*TASK GOAL*
Everything in the data below is to be reproduced without any deviation.

*DATA SECTION*

=== Begin Enclosure ===

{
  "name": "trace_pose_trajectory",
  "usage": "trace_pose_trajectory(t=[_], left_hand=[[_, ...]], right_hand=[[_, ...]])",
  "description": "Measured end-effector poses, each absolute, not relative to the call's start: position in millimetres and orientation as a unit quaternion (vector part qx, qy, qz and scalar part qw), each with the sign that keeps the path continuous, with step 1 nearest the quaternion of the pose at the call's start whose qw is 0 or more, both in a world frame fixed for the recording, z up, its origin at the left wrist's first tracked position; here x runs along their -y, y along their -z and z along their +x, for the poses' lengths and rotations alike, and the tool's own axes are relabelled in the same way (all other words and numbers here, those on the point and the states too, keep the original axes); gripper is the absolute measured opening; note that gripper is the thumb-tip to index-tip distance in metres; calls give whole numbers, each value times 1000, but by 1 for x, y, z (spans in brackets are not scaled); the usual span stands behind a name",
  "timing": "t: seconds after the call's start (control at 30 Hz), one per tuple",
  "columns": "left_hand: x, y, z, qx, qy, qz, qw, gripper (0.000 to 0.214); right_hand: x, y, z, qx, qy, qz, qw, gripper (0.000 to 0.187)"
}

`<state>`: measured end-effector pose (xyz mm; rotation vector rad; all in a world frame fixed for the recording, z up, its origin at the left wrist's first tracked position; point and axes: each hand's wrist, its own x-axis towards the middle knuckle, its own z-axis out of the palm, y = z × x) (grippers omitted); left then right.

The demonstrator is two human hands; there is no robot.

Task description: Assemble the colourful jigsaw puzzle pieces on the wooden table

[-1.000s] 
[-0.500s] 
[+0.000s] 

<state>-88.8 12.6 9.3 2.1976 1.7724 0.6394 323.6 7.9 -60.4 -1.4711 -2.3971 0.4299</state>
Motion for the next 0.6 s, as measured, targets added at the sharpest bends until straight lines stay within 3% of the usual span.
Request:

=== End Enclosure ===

*TASK OUTPUT*
{
  "name": "trace_pose_trajectory",
  "usage": "trace_pose_trajectory(t=[_], left_hand=[[_, ...]], right_hand=[[_, ...]])",
  "description": "Measured end-effector poses, each absolute, not relative to the call's start: position in millimetres and orientation as a unit quaternion (vector part qx, qy, qz and scalar part qw), each with the sign that keeps the path continuous, with step 1 nearest the quaternion of the pose at the call's start whose qw is 0 or more, both in a world frame fixed for the recording, z up, its origin at the left wrist's first tracked position; here x runs along their -y, y along their -z and z along their +x, for the poses' lengths and rotations alike, and the tool's own axes are relabelled in the same way (all other words and numbers here, those on the point and the states too, keep the original axes); gripper is the absolute measured opening; note that gripper is the thumb-tip to index-tip distance in metres; calls give whole numbers, each value times 1000, but by 1 for x, y, z (spans in brackets are not scaled); the usual span stands behind a name",
  "timing": "t: seconds after the call's start (control at 30 Hz), one per tuple",
  "columns": "left_hand: x, y, z, qx, qy, qz, qw, gripper (0.000 to 0.214); right_hand: x, y, z, qx, qy, qz, qw, gripper (0.000 to 0.187)"
}

`<state>`: measured end-effector pose (xyz mm; rotation vector rad; all in a world frame fixed for the recording, z up, its origin at the left wrist's first tracked position; point and axes: each hand's wrist, its own x-axis towards the middle knuckle, its own z-axis out of the palm, y = z × x) (grippers omitted); left then right.

The demonstrator is two human hands; there is no robot.

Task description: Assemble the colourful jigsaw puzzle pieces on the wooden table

[-1.000s] 
[-0.500s] 
[+0.000s] 

<state>-88.8 12.6 9.3 2.1976 1.7724 0.6394 323.6 7.9 -60.4 -1.4711 -2.3971 0.4299</state>
Motion for the next 0.6 s, as measured, targets added at the sharpest bends until straight lines stay within 3% of the usual span.
Request:

The output contains nothing more.